■ **Work to be completed**
Return an exact copy of the data, starting at its first line and ending at the line that contains "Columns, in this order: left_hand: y", minus any pictures.

[Saved data entries]
------------------------------------------------------------------------

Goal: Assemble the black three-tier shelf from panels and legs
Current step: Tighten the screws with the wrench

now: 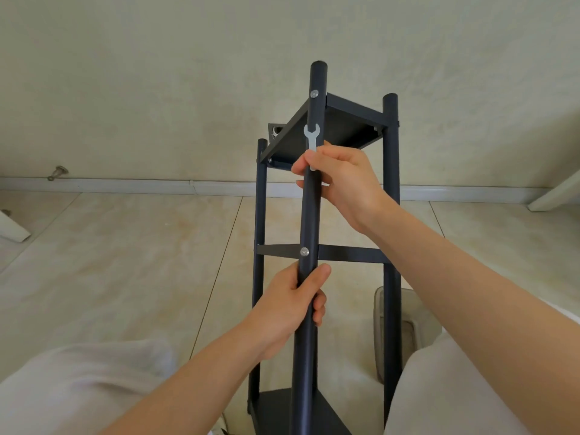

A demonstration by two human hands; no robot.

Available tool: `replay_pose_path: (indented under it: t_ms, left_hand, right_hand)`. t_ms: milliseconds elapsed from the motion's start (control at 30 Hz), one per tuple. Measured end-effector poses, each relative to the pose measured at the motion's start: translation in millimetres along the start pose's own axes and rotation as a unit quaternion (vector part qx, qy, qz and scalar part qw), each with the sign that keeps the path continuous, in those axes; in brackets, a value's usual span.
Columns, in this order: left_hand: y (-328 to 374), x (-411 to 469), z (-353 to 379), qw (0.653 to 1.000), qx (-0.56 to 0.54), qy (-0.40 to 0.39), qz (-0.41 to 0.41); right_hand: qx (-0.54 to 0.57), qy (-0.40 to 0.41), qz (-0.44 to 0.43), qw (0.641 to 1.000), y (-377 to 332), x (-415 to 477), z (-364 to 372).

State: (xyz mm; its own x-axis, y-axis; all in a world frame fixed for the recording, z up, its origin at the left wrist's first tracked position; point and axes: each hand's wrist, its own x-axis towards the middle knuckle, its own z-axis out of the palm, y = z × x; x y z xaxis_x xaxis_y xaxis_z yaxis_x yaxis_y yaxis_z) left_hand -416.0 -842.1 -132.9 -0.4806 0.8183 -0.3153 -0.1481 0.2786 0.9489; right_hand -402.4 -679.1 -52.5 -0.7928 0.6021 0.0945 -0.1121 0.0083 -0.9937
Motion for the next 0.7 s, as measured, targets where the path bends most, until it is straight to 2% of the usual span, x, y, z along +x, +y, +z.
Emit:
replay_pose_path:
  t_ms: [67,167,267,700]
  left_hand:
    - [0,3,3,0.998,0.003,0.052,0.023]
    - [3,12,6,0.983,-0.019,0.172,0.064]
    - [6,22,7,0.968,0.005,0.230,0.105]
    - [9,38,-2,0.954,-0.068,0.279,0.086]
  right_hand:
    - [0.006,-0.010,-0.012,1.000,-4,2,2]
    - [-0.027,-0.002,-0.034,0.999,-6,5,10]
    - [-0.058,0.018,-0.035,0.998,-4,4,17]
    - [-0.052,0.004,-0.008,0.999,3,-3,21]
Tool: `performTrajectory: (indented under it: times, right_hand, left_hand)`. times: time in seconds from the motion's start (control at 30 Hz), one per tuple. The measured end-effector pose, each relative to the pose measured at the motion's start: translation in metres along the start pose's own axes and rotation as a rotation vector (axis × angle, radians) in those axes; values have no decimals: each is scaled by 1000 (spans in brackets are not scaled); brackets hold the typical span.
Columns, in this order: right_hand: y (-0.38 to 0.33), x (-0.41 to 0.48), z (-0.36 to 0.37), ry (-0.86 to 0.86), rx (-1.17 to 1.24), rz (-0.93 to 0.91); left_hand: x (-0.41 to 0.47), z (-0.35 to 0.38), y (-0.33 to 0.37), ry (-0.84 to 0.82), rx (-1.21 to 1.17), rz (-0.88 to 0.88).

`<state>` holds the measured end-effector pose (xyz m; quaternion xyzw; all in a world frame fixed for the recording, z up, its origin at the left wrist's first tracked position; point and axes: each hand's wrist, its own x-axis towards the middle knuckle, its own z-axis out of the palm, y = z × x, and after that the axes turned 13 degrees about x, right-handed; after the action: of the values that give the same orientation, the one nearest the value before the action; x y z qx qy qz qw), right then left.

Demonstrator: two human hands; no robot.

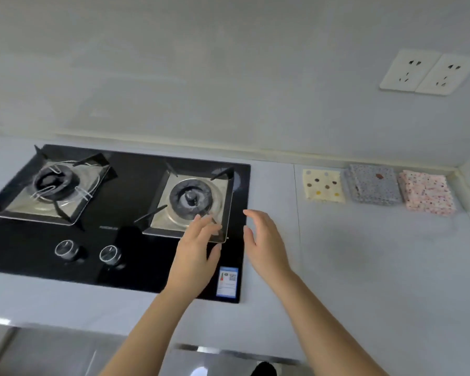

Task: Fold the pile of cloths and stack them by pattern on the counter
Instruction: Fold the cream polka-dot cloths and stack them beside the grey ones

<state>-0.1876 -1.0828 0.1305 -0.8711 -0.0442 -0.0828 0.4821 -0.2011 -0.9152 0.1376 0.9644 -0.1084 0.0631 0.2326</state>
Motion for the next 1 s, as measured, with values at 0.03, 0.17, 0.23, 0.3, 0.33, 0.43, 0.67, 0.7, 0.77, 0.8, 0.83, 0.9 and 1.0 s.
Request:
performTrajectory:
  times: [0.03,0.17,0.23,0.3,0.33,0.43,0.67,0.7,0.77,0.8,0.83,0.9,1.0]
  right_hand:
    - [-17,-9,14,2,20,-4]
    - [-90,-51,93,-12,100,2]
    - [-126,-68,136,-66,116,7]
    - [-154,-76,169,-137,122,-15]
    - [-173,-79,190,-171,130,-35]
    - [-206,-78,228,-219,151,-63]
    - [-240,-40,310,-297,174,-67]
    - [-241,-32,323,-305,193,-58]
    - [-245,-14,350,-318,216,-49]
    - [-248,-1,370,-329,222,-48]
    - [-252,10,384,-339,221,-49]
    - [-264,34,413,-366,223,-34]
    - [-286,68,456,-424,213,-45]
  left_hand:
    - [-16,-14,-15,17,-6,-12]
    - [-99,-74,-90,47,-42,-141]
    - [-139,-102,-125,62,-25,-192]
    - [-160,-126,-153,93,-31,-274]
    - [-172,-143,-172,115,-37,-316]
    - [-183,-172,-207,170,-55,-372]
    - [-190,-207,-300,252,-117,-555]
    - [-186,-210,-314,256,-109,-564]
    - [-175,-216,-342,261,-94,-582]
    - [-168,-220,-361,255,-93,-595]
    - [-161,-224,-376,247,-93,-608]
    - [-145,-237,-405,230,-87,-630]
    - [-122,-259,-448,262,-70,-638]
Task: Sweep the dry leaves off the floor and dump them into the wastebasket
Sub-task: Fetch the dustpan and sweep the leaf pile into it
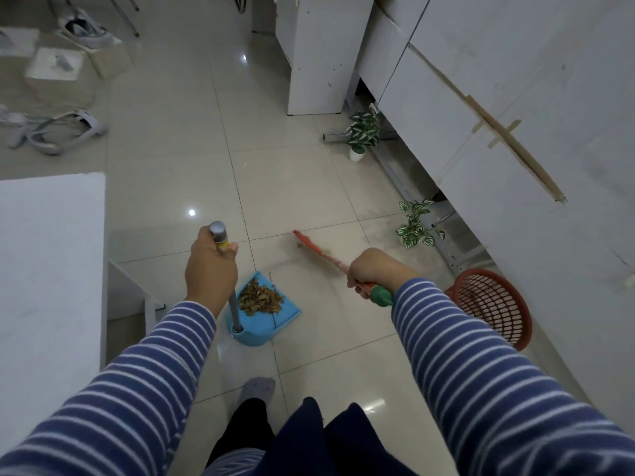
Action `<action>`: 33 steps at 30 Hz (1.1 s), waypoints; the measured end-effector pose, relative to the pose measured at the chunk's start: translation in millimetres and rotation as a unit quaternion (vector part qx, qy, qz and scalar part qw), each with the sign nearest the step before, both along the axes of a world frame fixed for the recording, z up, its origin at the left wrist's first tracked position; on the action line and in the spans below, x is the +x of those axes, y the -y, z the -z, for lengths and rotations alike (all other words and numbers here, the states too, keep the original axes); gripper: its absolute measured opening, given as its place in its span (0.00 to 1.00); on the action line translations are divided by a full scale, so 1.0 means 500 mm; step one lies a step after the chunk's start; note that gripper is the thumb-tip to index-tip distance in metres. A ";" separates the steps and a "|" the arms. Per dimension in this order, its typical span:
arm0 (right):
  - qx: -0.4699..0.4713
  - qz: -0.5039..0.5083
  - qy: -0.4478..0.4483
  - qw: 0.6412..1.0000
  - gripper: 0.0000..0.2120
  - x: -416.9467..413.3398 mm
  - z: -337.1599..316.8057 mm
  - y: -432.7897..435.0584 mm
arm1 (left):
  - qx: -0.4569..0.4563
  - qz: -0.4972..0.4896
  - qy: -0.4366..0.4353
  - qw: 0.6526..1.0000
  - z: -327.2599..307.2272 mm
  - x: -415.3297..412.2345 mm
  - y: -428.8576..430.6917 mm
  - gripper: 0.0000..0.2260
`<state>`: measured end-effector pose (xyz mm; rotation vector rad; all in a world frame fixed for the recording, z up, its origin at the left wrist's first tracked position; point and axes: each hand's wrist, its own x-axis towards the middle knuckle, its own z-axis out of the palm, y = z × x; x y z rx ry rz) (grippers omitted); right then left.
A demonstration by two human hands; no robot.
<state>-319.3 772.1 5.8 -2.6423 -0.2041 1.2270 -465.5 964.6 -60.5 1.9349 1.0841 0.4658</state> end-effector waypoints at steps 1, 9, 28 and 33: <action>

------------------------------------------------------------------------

■ **Exercise answer**
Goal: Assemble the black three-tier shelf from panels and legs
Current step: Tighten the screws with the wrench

now: 

A demonstration by two human hands; no robot.

Available tool: `replay_pose_path: (indented under it: t_ms, left_hand, right_hand)`. t_ms: milliseconds elapsed from the motion's start (control at 30 Hz), one per tuple. Measured end-effector poses, each relative to the pose measured at the motion's start: translation in millimetres along the start pose's own axes and rotation as a unit quaternion (vector part qx, qy, qz and scalar part qw), each with the sign that keeps the path continuous, in those axes; in brackets, a value's usual span.
Columns, in this order: left_hand: y (-328 to 374), x (-411 to 469), z (-353 to 379), qw (0.653 to 1.000), qx (-0.56 to 0.54), qy (-0.40 to 0.39), qz (-0.41 to 0.41); right_hand: qx (-0.54 to 0.57), qy (-0.40 to 0.41), qz (-0.44 to 0.43), qw (0.641 to 1.000), y (-377 to 332), x (-415 to 477), z (-364 to 372).

Nothing else belongs to this answer.